Uma das cenas mais dramáticas de Vidas Secas é um embate entre seres que se amam, mas que as circunstâncias colocaram em lados opostos. É o emblema da luta pela sobrevivência, dos perigos que surgem inesperadamente, dos riscos que existem sem motivos, sem explicações. “A cachorra Baleia estava para morrer.” Com essa frase simples, Graciliano insere uma tensão inigualável em sua narrativa econômica de palavras. O autor anuncia algo corriqueiro em meio a uma seca em que tantos perecem. Mas com Baleia, a cadela com nome de bicho que vive na água, será diferente.

“As chagas da boca e a inchação dos beiços dificultavam-lhe a comida e a bebida. Por isso Fabiano imaginara que ela estivesse com um princípio de hidrofobia e amarrara-lhe no pescoço um rosário de sabugos de milho queimados”, continua o autor. Afinal, Fabiano não é um homem mau, suas atitudes mais extremas merecem justificativa. “Então Fabiano resolveu matá-la. Foi buscar a espingarda de pederneira, lixou-a, limpou-a com o saca-trapo e fez tenção de carregá-la bem para a cachorra não sofrer muito.” Secamente, como a vida de todos ali, Graciliano narra o fim.

Em todo o livro, Baleia, assim como um papagaio que Sinhá Vitória mata para dar de comer aos filhos famintos, são construídos com traços humanos. Um artifício que iguala os seres viventes que compartilham as mesmas desgraças, as mesmas provas. Isso deixa essas cenas de Vidas Secas ainda mais poderosas. Não é um mero cão que será executado, é a Baleia. É sofrimento demais. “Sinhá Vitória fechou-se na camarinha, rebocando os meninos assustados, que adivinhavam desgraça e não se cansavam de repetir a mesma pergunta: – Vão bulir com Baleia?”

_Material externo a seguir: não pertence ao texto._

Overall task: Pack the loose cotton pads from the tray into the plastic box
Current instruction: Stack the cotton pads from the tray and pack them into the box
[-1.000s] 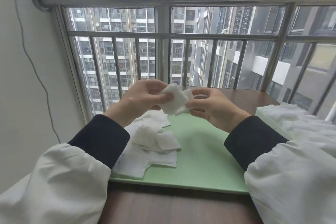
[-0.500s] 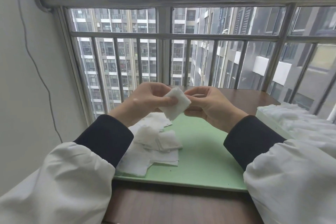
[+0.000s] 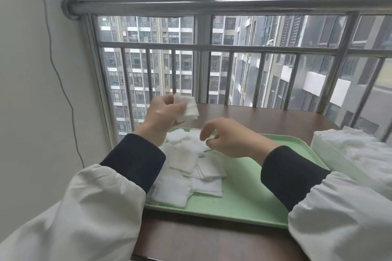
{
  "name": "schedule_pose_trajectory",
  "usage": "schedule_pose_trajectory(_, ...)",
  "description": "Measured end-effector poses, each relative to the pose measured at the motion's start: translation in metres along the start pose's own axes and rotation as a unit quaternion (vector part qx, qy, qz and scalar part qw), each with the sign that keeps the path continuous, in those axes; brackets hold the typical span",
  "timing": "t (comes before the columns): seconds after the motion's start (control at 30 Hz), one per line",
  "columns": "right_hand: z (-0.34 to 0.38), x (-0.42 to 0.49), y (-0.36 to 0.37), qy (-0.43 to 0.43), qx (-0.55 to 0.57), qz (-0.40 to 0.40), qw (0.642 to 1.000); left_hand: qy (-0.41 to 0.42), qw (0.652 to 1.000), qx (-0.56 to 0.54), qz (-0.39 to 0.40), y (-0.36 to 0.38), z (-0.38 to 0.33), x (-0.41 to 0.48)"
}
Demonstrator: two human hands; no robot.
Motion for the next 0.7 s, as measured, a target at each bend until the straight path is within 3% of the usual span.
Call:
schedule_pose_trajectory(0.2, -0.002, 0.007, 0.026, -0.017, -0.064, 0.001, 0.998, -0.024, 0.999, 0.004, -0.026, -0.001, 0.002, 0.003)
schedule_pose_trajectory(0.6, -0.007, 0.017, 0.035, 0.029, 0.165, -0.011, 0.986, -0.018, 0.999, 0.038, -0.016, 0.001, 0.004, 0.007)
schedule_pose_trajectory(0.7, -0.007, 0.018, 0.033, 0.027, 0.164, -0.037, 0.985, -0.014, 0.999, 0.044, -0.016, 0.001, 0.003, 0.006)
Point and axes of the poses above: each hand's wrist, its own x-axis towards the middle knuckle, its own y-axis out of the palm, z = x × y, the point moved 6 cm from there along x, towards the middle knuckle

Vão, meninos, vão bulir com Baleia sim. Vão bulir com a alegre companheira de estripulias, com a caçadora eficiente de roedores da caatinga, com a cachorrinha que ia na vanguarda por trieiros desconhecidos. E quem vai bulir é Fabiano, o pai de vocês. “A cachorra espiou o dono desconfiada, enroscou-se no tronco e foi-se desviando, até ficar no outro lado da árvore, agachada e arisca, mostrando apenas as pupilas negras.” O olhar da vítima e do algoz se cruzam. Mas Fabiano não é algoz coisa alguma. É outra vítima, tal como Baleia, dessa vida severina, sem alívios na dor.

Sinhá Vitória, segurando o soluço dos filhos, dando piparotes na cabeça do mais velho para ele se aquietar, já chamara o marido de “capeta excomungado”. Não, no máximo é um pobre diabo, condenado a lidar com a morte. “Ao chegar às catingueiras, modificou a pontaria e puxou o gatilho. A carga alcançou os quartos de Baleia, que se pôs a latir desesperadamente.” Nesse momento, Graciliano faz os meninos gritarem; Graciliano faz Sinhá Vitória apegar-se à Virgem Maria; Graciliano faz Fabiano recolher-se. E Graciliano incorpora em Baleia. Agora, a cena é dela.

“Olhou-se de novo, aflita. Que lhe estaria acontecendo? O nevoeiro engrossava e aproximava-se.” E ela começa a sonhar com seus saborosos preás. E quis mordê-los. E adormeceu. E acordou. E viu o breu em seu entorno. E lembrou-se de Fabiano e da espingarda. E ofegou. E deitou-se na pedra. E lembrou-se de seus idílios. E tentou entender sua desdita. Baleia, na sombra, no sol, escondida. Baleia correndo, Baleia gritando, Baleia sofrendo, Baleia morrendo. “Baleia queria dormir. Acordaria feliz, num mundo cheio de preás. E lamberia as mãos de Fabiano. Um Fabiano enorme.”